Page 43 of Lucy Undying

Boston, September 26, 2024

Client Transcript

No, I didn’t hear anything at the window, Vanessa. It’s late, past midnight now. You’re tired. Should we stop?

No? Then back to Paris.

There we were, on stage, and the Lover had just found what she was looking for. Instead of continuing our pattern of switching clubs almost as often as we switched hairstyles, the Lover insisted we go back to that one, every night.

I didn’t mind. I wasn’t paying much attention, fully besotted with a woman named Coral. Dimples everywhere: cheeks, wrists, elbows, knees. Dimples you could drown in. And her boyfriend, René, a perfect sprite of a man, lashes so long he looked sleepy all the time, jaw like he had been carved by the hands of the gods. I was besotted with him, too. Coral had a solo number each night where she slowly, luxuriously went from nude to clothed. I sat in the audience with René, clutching hands, both of us out of our minds with lust as we watched her.

Have you ever eaten the middle out of a fresh loaf of bread? Everything about it pleasurable, from reaching in and tearing a chunk free to chewing it? Coral was like that. René and I luxuriated in her, devoured her, lost ourselves in the pillowy, dense pleasure of her flesh.

So, as I said, I was distracted. One day as I was getting dressed, running my fingers along different material to see which felt most decadent, I noticed that our apartment was filled with flowers. They were all dried and dead, so there was no smell. That, and I didn’t spend much time there, between the club and my various paramours and sleeping in the old culvert.

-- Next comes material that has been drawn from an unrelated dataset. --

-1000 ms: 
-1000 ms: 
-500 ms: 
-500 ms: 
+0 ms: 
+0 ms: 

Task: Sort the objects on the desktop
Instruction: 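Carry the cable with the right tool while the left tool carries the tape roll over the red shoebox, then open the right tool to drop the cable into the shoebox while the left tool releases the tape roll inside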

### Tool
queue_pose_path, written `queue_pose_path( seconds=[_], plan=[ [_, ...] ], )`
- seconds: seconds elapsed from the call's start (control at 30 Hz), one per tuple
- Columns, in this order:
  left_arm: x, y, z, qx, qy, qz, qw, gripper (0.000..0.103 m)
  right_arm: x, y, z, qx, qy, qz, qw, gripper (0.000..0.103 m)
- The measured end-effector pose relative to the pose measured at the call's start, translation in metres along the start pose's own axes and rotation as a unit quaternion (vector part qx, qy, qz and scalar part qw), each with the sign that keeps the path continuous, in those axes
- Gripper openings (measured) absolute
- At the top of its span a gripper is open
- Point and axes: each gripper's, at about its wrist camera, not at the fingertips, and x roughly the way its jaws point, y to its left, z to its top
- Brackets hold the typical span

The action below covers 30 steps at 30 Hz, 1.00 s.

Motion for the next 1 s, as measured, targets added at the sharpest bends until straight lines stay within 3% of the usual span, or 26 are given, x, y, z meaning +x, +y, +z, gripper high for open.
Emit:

The flowers were everywhere. Bouquet after bouquet of them, all withered and desiccated. I asked the Lover where they had come from. She sighed dreamily, trailing a finger along one of the roses. Its petals fell, dark spots like dried blood on the floor.

“He leaves me gifts. Every night, a bouquet of flowers. And drawings. Look at his drawings of me!” She pointed to one of the tables haphazardly strewn around the space. The Lover and I were big on luxury—everything was silk and velvet, gilt and polished wood—but not big on cleaning, or on organizing.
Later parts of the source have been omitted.